Glass SlipperOn a whim I’ve been reading G.K.Chesterton’s nonfiction book Orthodoxy. In the chapter called ‘The Ethics of Elfland’, he talks about his belief in fairy tales:

They seem to me to be the entirely reasonable things. Fairyland is nothing but the sunny country of common sense….Old nurses do not tell children about the grass, but about the fairies that dance on the grass; and the old  Greeks could not see the trees for the dryads.

Chesterton proceeds to tell us what he has learnt from his childhood immersion in Fairyland or ‘Elfland’: 

I am concerned with a certain way of looking at life, which was created in me by the fairy tales, but has since been meekly ratified by the mere facts.

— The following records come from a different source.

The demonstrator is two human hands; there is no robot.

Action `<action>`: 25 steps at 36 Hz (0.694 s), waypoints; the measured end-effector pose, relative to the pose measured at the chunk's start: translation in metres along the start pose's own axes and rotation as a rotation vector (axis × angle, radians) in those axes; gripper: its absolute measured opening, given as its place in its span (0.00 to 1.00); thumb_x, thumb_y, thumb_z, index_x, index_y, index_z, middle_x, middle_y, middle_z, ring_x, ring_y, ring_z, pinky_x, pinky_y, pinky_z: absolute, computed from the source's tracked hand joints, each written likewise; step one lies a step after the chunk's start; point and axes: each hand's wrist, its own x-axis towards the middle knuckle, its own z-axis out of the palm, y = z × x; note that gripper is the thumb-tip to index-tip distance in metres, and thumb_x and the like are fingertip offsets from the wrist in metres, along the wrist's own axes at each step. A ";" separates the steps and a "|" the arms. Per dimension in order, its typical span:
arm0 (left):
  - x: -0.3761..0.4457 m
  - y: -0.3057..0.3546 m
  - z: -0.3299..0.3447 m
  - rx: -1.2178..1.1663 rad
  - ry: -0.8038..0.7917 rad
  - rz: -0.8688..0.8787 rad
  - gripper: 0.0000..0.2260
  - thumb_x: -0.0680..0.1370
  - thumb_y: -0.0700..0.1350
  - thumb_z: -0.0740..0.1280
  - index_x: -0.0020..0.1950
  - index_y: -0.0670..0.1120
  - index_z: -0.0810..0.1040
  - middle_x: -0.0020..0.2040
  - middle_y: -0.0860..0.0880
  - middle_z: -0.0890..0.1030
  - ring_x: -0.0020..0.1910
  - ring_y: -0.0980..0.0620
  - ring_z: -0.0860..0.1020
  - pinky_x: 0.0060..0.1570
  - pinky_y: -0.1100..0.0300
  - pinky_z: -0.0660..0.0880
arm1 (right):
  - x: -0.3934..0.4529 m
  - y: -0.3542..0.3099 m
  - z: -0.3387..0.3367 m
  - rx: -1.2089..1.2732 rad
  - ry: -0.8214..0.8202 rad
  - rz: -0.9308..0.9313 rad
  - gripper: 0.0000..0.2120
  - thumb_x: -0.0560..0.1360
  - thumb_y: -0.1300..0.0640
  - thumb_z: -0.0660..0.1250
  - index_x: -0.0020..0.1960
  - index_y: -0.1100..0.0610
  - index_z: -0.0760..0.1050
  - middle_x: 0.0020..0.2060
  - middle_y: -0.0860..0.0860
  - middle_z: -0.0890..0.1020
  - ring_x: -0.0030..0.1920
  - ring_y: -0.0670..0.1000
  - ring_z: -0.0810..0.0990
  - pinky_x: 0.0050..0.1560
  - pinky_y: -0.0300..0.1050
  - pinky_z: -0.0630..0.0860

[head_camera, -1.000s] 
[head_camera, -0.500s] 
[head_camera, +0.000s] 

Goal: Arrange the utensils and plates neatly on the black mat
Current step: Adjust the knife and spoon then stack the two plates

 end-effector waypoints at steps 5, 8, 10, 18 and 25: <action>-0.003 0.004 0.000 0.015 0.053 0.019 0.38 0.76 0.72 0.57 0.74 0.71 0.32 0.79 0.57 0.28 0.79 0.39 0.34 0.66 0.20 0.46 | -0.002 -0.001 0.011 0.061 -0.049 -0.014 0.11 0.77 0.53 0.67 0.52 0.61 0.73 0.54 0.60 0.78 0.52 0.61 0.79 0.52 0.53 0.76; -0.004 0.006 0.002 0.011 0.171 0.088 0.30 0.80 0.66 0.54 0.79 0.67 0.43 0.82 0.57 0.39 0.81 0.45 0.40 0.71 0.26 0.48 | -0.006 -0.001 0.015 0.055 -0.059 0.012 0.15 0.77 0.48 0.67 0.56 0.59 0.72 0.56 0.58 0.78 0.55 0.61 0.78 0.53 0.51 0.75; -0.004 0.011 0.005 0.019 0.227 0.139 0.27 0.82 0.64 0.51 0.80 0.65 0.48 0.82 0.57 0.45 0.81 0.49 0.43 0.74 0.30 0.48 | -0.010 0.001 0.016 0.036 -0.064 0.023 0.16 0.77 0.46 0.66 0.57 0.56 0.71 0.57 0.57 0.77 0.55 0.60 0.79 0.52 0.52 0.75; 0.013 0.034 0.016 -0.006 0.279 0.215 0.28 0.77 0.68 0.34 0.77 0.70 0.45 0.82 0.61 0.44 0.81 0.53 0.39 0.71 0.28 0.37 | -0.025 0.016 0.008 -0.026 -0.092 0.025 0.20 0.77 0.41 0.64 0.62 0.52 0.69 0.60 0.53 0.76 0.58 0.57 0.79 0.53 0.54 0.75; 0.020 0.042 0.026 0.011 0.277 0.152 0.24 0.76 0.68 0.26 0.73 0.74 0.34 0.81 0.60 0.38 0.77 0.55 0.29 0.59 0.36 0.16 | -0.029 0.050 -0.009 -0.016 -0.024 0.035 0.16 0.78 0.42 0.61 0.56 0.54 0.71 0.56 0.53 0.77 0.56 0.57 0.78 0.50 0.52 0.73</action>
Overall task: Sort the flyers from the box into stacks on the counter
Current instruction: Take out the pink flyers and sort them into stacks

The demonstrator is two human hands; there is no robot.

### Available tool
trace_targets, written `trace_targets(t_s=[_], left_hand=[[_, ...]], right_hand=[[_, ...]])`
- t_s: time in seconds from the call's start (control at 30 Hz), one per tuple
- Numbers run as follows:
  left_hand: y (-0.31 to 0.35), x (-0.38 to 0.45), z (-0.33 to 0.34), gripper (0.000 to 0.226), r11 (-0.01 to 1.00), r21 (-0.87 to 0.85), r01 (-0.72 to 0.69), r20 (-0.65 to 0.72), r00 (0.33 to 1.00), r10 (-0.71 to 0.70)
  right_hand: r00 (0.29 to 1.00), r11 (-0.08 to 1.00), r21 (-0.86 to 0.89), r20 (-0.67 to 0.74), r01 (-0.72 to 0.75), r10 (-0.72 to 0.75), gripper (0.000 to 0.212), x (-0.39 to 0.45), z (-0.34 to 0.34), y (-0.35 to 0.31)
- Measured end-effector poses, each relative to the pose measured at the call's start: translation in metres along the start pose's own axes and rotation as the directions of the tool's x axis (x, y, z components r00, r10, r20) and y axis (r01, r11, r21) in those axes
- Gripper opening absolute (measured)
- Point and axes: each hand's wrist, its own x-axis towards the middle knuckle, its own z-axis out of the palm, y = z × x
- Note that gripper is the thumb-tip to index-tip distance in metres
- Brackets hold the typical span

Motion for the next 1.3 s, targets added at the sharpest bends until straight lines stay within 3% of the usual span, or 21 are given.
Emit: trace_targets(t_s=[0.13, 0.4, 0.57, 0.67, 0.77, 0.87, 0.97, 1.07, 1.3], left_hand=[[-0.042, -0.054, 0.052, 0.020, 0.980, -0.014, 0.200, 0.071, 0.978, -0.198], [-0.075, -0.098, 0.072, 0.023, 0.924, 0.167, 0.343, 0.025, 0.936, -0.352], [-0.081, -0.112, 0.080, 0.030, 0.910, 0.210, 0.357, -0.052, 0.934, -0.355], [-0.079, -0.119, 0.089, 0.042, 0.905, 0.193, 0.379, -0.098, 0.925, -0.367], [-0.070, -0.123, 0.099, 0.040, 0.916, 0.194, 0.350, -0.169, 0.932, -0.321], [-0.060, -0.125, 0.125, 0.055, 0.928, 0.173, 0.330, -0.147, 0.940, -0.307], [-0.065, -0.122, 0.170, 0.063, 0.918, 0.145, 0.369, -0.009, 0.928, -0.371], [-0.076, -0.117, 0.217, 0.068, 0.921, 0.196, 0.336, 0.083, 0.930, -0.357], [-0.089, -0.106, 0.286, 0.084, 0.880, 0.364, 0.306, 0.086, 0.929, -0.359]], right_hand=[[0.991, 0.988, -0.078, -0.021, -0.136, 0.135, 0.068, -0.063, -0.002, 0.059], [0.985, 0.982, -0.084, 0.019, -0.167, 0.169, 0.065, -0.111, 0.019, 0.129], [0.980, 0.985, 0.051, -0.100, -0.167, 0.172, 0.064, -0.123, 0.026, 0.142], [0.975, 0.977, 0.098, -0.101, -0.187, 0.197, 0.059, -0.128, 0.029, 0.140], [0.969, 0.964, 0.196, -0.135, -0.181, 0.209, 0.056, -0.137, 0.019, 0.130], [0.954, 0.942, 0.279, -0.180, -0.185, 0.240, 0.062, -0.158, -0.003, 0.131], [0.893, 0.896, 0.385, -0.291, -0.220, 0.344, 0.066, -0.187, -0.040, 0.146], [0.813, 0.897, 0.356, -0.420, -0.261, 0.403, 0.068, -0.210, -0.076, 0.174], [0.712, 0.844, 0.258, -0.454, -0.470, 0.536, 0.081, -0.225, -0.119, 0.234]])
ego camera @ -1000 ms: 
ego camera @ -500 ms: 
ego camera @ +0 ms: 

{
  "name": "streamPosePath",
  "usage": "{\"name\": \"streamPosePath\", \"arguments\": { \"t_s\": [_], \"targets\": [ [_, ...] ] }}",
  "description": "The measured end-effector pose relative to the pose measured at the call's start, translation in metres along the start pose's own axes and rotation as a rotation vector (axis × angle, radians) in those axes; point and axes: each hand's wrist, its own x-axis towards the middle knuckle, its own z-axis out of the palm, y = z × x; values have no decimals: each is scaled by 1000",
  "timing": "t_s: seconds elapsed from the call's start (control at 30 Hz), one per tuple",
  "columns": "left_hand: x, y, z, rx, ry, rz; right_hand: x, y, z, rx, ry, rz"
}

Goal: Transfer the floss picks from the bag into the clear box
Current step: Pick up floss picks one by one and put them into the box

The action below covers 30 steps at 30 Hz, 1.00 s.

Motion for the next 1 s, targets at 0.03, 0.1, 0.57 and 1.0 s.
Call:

Existence for Chesterton is a surprise, but it is a pleasant surprise, one we do well not to take for granted, nor to probe too insistently. ‘In the fairy tale an incomprehensible happiness rests upon an incomprehensible condition. A box is opened, and all evils fly out. A word is forgotten, and cities perish. A lamp is lit, and love flies away.’

Commenting on the abundance of glass which we find in fairy tales – glass slippers, glass castles, glass hills, mirrors – he adds:

This thin glitter of glass everywhere is the expression of the fact that the happiness is bright but brittle, like the substance most easily smashed by a housemaid or a cat. And this fairy-tale sentiment also sank into me and became my sentiment towards the whole world. I felt and feel that life itself is as bright as the diamond, but as brittle as the window-pane; and when the heavens were compared to the terrible crystal I can remember a shudder. I was afraid that God would drop the cosmos with a crash.

But he reminds us, wisely, that being breakable is not the same as being perishable.

Strike a glass, and it will not endure an instant; simply do not strike it, and it will endure a thousand years. Such, it seemed, was the joy of man, either in elfland or on earth; the happiness depended on not doing something which you could at any moment do and which, very often,  it was not obvious why you should not do.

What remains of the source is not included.